Like David Lynch's Eraserhead, which it resembles both visually and in its emotive impact, Tetsuo is a disjointed, dreamlike, and often deeply disturbing vision. The movie is filmed in grainy black and white, and its resulting look somehow heightens the tale's disconnect from reality. This disjunction, in turn, both allows the film's frenzy of disgusting, loathsome images to inhabit their own strange world, which is poignantly manifested to the viewer, and magnifies the sense of surreal repulsion these images arouse.

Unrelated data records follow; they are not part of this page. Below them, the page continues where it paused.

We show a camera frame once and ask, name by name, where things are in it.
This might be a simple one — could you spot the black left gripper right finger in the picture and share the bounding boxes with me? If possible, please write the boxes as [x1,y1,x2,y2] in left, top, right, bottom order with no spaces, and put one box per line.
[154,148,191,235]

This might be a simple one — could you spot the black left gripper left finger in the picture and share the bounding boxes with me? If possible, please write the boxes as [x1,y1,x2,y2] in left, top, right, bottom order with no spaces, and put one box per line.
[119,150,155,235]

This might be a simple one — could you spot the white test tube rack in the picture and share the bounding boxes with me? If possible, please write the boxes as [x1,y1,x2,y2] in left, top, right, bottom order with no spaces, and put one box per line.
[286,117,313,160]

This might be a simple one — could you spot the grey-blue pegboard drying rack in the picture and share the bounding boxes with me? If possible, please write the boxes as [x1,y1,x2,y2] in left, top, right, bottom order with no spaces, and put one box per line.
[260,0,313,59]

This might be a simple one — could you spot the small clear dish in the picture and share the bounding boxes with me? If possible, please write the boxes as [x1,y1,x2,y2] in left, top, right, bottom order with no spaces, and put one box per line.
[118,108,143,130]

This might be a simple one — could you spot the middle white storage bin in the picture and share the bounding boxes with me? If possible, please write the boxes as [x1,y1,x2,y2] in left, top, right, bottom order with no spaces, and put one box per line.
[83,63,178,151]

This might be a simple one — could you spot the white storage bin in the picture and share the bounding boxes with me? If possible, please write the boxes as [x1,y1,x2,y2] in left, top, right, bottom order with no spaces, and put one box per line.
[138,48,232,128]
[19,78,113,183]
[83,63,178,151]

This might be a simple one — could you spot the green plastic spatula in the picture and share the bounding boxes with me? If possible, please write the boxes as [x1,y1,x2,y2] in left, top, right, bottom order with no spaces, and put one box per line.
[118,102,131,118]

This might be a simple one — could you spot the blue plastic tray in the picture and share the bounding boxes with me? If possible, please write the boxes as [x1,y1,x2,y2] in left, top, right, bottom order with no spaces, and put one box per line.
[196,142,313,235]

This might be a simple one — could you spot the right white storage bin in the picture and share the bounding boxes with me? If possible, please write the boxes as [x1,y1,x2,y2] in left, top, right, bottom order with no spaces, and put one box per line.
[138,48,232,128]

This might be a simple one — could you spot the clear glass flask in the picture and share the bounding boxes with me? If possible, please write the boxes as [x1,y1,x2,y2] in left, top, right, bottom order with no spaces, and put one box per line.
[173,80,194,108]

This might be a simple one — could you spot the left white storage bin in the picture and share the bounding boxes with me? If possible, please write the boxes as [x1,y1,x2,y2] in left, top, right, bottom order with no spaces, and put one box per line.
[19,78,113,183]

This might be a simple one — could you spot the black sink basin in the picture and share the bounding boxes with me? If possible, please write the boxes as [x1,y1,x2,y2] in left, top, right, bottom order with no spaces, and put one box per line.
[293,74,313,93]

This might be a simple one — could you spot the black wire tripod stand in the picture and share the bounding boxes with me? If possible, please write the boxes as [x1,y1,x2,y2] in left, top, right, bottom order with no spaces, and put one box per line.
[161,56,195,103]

Tetsuo's revolting and terrific elements are frequently enhanced by incongruous comic moments, such as when the man finds himself crouching naked on the ground while a woman rapes him with what appears to be a penis made from a huge tube, which is made to wriggle obscenely by means of stop motion animation. The scene is strangely funny, but such comic elements make the movie more disturbing than it would have been had they been absent. Even scenes that are not particularly horrific, as that in which the man's penis is transformed into an enormous furniture destroying drill after he has watched his girlfriend fellate a sausage to the accompaniment of the sound of scraping metal, contribute to the overall strangeness and unreality of the film and so ultimately do assist in the production of horror and revulsion.
Tsukamoto's Tetsuo is one of only a handful of movies dominated by the emotion of repulsion and is interesting for this fact alone. It is a strange film, but its strangeness succeeds in eliciting a powerful emotive reaction from the viewer. Tsukamoto might not have created a masterpiece, but he has produced something well worth seeing.